Fig. 02 - Impacto ambiental decorrente da invasão de construção de casas, com materiais de restos de construção e lixo ocupando as margens do riacho – FONTE: ACERVO ANSELMO BELÉM MACHADO-BAIRRO SÃO CONRADO-ARACAJU-SERGIPE-BRASIL-JUNHO-2013.

Estes planos diretores realmente foram elaborados para este propósito: Reprodução do status quo dos cidadãos (sociedade), de forma que os bairros considerados mais ricos fossem sendo reproduzidos e permanecessem com suas contradições em relação ao espaço construído. Por outro lado “direcionou” as ações do poder público para que os bairros considerados mais pobres fossem sendo transformados e melhor estruturados (mas bem pouco e lentamente) fazendo com que sua população original fosse sendo induzida e até forçada a se deslocar para áreas (bairros ou regiões de uma determinada cidade) ainda mais afastadas da região central da cidade, ou seja, mais distantes da região mais estruturada e privilegiada.

Atualmente observamos que estes bairros “sociais” (4) existem próximos do centro urbano privilegiado, pois nos casos específicos das cidades de Aracaju (Brasil) e de Braga (Portugal) estes bairros (sociais ou periféricos como são denominados no Brasil) se localizam perto dos centros das cidades e/ou pertos de bairros bem mais estruturados, cerca de três a cinco quilômetros de distância.

No caso específico de Aracaju o bairro São Conrado é localizado próximo a um dos bairros mais privilegiados e estruturados da cidade que é o bairro Jardins (distância aproximada de quatro quilômetros).
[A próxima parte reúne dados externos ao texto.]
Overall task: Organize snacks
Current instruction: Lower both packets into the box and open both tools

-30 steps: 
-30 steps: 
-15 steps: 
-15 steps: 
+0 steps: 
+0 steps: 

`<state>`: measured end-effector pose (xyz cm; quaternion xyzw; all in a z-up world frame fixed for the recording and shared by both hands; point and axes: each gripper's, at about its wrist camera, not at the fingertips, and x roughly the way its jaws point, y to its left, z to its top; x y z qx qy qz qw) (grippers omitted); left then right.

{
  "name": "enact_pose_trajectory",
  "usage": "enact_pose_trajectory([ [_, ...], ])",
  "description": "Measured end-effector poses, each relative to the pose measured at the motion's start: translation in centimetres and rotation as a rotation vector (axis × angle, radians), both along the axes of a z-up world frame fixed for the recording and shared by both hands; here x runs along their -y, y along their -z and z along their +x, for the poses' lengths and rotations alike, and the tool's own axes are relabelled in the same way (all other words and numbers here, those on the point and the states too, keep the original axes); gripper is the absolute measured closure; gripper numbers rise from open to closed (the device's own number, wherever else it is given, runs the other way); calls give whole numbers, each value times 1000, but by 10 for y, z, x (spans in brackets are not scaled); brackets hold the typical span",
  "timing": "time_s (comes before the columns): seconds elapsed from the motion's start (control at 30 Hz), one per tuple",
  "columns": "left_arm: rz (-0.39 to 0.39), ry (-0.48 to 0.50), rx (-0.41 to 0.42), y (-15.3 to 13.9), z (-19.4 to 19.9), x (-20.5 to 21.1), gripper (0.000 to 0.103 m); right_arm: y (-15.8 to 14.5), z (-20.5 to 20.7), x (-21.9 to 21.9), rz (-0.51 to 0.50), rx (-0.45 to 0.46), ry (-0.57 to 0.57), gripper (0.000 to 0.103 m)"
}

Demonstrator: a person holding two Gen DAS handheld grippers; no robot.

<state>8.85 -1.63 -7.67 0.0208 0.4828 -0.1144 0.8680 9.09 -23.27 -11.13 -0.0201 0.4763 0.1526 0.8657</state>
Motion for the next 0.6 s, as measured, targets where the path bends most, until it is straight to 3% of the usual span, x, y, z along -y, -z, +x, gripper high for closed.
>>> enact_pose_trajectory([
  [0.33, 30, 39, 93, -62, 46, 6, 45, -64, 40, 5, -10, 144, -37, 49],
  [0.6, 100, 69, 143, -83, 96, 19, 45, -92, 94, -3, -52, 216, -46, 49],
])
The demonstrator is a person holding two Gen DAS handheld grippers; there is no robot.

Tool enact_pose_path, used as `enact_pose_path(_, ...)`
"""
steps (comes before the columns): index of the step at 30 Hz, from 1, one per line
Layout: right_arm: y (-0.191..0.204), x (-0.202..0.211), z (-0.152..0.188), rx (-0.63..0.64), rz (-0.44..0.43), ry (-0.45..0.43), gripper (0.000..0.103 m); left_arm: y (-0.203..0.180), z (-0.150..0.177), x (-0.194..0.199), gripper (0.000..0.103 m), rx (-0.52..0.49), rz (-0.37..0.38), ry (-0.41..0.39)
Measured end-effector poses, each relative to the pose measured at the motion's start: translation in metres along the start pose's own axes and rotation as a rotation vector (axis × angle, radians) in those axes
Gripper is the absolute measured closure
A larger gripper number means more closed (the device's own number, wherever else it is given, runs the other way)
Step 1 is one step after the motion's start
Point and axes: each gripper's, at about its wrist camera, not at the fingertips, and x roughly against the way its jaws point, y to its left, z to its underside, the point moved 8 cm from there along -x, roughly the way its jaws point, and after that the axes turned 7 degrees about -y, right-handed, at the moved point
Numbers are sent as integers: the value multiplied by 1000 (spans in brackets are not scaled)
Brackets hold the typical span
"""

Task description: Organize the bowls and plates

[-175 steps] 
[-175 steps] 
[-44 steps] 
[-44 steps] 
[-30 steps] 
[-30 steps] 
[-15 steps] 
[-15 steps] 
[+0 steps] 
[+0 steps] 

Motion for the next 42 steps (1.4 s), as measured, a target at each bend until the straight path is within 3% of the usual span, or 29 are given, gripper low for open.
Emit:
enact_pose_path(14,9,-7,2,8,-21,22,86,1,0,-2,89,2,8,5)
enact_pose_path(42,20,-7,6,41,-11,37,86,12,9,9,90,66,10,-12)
O bairro São Conrado é um bairro considerado grande e constituído por uma população de menor poder aquisitivo em Aracaju. Existe neste bairro a presença de várias classes sociais e pela observação inicial in loco os moradores deste bairro se enquadram mais fortemente nas classes sociais D e E (5). Na porção leste que definimos como porção de estudo e onde existe a estrutura urbana mais precária do bairro levantamos a hipótese de que a maioria da população desta porção se enquadra na classe E.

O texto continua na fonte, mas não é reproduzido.